Exercise details: Look for the line that has "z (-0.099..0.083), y" in the material below; please repeat it and every line after it, exactly, up to and including the line that has "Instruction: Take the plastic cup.", and nothing else.

Records for processing:
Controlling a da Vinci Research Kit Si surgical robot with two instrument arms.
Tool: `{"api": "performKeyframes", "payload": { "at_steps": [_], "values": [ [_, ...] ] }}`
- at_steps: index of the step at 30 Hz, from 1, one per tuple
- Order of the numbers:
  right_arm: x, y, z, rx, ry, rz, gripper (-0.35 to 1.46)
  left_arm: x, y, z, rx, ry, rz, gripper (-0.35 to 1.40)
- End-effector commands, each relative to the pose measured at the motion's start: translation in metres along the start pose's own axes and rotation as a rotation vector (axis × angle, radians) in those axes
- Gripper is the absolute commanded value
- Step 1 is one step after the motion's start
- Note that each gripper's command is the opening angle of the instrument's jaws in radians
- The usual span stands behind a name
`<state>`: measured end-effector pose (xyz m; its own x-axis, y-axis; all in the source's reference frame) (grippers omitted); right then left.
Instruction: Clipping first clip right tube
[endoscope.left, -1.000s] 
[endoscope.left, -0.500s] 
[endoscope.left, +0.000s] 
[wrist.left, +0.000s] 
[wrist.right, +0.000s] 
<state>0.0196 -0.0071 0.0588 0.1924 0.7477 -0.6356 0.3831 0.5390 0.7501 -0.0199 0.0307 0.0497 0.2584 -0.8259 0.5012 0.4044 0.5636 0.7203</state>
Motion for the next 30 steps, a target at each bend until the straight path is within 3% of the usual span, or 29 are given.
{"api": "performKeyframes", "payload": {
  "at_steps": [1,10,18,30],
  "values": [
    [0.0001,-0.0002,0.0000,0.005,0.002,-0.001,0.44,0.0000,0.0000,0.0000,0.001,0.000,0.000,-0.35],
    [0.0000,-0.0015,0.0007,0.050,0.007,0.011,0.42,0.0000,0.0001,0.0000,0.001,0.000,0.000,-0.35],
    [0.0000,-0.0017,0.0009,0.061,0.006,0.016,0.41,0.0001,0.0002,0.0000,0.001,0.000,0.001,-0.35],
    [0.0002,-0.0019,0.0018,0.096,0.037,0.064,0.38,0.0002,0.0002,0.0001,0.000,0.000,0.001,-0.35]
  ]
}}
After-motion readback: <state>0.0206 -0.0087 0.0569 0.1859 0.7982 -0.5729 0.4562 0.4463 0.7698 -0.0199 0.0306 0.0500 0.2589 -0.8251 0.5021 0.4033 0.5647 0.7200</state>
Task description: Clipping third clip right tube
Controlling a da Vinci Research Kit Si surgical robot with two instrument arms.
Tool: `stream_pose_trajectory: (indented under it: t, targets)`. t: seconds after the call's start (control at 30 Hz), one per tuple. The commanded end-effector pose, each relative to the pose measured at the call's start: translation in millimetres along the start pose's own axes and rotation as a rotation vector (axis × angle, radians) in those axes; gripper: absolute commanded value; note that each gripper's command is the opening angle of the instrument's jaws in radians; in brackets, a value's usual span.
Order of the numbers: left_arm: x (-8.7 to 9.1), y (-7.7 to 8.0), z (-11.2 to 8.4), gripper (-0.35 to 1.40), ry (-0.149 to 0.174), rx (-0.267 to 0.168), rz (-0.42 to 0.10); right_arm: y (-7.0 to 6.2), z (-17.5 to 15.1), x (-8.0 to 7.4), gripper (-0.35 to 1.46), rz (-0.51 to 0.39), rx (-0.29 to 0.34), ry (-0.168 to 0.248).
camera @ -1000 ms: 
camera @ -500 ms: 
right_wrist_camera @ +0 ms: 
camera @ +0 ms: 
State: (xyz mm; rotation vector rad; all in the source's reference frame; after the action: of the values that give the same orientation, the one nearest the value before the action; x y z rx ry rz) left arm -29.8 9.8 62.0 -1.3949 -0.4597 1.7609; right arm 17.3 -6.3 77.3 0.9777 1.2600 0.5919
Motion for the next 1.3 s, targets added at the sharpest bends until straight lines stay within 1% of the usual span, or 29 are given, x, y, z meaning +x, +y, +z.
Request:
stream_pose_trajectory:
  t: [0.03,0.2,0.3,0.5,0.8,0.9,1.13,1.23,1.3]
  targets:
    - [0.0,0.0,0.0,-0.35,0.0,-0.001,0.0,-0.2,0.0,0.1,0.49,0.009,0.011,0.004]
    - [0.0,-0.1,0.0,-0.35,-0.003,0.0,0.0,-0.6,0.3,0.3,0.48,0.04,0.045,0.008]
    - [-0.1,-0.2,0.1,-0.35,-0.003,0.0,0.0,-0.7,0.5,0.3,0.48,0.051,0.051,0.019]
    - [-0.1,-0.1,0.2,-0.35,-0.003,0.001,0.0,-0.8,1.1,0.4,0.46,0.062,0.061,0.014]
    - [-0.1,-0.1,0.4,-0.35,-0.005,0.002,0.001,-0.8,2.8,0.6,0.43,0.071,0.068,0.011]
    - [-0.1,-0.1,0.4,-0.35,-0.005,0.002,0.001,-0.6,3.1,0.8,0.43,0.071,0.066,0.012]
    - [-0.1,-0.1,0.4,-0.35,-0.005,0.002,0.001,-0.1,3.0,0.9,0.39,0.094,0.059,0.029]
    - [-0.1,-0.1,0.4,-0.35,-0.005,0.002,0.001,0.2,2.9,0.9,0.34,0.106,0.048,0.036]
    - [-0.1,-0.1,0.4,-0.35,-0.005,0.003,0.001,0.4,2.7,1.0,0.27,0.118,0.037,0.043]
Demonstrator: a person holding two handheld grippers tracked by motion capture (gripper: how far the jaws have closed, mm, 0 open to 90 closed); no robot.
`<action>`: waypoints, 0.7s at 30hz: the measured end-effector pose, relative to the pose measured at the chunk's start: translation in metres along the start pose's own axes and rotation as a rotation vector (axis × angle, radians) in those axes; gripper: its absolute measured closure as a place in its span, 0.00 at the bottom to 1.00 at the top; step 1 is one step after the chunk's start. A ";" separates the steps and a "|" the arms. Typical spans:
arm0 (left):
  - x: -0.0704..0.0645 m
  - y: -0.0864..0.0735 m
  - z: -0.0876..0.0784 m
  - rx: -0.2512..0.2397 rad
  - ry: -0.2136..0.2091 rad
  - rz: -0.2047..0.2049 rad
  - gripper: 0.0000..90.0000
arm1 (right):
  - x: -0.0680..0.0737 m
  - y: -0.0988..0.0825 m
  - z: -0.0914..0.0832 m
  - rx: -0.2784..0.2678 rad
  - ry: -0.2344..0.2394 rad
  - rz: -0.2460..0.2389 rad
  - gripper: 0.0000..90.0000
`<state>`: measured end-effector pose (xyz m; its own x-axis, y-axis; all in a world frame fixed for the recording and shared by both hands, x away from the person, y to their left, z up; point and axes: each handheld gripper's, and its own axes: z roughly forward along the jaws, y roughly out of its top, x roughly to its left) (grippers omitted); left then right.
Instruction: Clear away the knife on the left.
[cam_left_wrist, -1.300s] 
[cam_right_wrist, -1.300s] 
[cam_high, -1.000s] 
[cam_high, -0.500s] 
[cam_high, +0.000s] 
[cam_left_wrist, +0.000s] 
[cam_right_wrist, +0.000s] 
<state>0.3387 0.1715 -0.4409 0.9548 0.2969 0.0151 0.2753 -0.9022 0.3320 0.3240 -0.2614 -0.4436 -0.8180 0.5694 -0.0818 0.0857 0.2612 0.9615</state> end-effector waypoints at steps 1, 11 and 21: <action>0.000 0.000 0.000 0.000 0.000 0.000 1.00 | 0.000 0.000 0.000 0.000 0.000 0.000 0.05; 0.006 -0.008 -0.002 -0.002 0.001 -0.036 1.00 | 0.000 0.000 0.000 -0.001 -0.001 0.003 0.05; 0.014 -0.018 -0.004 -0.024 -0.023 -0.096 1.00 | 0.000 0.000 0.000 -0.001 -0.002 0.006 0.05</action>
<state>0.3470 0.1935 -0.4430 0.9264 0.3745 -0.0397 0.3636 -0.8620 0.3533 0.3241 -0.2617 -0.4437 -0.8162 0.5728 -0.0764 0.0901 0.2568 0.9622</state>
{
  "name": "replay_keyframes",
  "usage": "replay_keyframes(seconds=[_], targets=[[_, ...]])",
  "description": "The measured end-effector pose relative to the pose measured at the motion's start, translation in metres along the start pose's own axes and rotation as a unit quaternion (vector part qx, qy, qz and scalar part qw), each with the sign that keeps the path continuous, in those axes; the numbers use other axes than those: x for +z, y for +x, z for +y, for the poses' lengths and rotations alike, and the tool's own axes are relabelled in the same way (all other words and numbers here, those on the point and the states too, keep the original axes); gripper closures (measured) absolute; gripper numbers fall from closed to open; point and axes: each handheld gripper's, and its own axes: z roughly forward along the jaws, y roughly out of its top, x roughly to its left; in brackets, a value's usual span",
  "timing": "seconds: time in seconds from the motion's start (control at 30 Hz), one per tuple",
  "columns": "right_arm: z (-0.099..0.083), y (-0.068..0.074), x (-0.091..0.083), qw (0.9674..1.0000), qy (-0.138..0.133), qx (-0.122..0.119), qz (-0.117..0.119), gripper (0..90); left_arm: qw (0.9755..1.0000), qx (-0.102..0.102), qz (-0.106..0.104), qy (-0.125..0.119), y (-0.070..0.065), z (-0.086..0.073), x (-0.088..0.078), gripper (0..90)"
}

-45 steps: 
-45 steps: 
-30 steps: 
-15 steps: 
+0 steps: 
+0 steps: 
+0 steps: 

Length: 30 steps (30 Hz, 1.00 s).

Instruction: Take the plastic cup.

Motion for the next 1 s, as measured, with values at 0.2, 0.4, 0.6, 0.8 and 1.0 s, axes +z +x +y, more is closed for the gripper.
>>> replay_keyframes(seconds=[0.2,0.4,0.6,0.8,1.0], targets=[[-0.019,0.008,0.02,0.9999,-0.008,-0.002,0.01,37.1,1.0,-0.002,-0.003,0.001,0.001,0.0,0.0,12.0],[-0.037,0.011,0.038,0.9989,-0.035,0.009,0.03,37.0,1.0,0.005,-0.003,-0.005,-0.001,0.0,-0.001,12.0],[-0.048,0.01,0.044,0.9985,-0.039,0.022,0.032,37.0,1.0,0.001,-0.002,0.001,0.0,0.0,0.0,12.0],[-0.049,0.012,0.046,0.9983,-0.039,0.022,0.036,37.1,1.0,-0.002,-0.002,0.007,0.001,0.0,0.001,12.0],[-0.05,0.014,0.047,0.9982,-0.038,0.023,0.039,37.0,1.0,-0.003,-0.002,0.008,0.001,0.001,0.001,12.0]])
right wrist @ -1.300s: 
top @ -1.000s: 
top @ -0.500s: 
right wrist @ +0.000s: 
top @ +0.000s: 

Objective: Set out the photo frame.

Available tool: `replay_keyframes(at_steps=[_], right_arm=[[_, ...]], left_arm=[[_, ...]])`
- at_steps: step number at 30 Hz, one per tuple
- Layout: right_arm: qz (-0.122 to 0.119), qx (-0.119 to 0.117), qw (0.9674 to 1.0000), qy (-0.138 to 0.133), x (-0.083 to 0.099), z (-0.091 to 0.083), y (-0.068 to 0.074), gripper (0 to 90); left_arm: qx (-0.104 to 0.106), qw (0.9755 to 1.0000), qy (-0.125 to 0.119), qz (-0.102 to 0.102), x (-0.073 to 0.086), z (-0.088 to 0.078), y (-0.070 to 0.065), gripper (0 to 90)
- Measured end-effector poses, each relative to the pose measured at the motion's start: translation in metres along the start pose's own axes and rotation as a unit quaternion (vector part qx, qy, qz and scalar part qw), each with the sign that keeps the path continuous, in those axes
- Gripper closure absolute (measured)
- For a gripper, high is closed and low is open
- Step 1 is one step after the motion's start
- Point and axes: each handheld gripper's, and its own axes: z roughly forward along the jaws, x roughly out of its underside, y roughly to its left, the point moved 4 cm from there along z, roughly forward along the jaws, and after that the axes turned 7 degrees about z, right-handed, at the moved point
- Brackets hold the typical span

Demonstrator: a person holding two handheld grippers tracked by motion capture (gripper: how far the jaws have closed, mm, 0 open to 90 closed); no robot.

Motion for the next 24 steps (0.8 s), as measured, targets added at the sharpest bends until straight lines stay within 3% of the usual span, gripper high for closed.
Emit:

Response below:
  "columns": "right_arm: z (-0.099..0.083), y (-0.068..0.074), x (-0.091..0.083), qw (0.9674..1.0000), qy (-0.138..0.133), qx (-0.122..0.119), qz (-0.117..0.119), gripper (0..90); left_arm: qw (0.9755..1.0000), qx (-0.102..0.102), qz (-0.106..0.104), qy (-0.125..0.119), y (-0.070..0.065), z (-0.086..0.073), x (-0.088..0.078), gripper (0..90)"
}

-45 steps: 
-45 steps: 
-30 steps: 
-15 steps: 
+0 steps: 
+0 steps: 
+0 steps: 

Length: 30 steps (30 Hz, 1.00 s).

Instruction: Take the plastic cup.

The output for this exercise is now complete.